Radioimmunoassay of vasoactive intestinal polypeptide

Abstract

A sensitive radioimmunoassay for plasma vasoactive intestinal polypeptide (VIP) has been developed based on preparations of fully immunoreactive 125I-labeled VIP and hightiter specific antiserum as well as elimination of plasma interference substance(s). Fully immunoreactive 125I-labeled VIP (specific activity = 520 μCi/nmol) was prepared by lactoperoxidase iodination and purified by gel filtration followed by chromatography on an O-(carboxymethyl) (CM)-Sephadex C-25 column.

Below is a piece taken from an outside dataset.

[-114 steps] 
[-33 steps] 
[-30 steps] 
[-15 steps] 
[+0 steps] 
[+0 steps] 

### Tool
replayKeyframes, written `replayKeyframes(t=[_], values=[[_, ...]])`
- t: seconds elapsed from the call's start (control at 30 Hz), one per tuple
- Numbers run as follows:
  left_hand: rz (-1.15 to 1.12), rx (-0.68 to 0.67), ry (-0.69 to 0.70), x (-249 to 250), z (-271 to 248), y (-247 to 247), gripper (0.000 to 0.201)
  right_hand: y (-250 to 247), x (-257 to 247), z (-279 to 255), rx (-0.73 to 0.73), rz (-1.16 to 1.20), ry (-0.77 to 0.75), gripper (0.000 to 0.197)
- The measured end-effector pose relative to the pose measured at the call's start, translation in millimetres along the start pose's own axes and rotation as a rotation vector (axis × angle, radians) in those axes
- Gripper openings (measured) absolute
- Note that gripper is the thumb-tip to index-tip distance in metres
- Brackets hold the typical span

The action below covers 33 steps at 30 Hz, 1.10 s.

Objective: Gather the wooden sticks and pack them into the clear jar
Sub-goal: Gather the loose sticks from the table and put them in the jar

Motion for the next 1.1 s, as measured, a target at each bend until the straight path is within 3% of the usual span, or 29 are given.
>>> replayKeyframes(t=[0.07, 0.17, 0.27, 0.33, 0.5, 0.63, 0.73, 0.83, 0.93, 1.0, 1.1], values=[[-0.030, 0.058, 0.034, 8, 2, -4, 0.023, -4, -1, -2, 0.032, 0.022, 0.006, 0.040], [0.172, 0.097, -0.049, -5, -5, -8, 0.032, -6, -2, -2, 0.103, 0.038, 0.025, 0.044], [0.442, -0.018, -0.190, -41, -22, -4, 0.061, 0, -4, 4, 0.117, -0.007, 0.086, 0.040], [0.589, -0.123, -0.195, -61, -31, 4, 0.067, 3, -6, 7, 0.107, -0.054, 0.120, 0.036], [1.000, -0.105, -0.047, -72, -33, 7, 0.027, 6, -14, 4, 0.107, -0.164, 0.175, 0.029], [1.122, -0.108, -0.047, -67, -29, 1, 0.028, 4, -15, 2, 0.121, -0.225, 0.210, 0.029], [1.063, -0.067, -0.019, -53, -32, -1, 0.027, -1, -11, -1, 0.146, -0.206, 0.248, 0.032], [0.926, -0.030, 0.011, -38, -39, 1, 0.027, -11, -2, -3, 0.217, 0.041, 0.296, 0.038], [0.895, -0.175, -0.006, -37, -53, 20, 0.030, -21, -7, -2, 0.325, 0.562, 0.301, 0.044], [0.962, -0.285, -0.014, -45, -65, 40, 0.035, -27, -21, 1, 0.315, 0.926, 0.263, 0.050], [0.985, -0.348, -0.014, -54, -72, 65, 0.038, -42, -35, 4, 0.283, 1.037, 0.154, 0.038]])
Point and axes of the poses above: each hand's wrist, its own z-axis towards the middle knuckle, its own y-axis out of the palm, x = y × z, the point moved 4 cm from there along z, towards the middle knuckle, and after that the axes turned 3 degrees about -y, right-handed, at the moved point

Specific anti-VIP serum produced from New Zealand white rabbits had a titer of 1:500,000 and the following binding parameters: effective affinity constant ( K eff), 2.9 × 10 11 m −1; heterogeneity index (α), 0.57; average affinity constant ( K 0), 2.4 × 10 10 m −1. Interfering substance(s) in plasma samples was proved to be present by direct radioimmunoassay and eliminated by an XAD-2 resin adsorption technique, leading to a minimal overall sensitivity of 0.48 p m for plasma samples. The average plasma VIP concentration of 78 normal fasting human subjects was 5.7 ± 3.4 (SD) p m, and that of 5 patients with watery diarrhea syndrome was 359 ± 93 p m, which reduced gradually to the normal basal value after clinical treatment.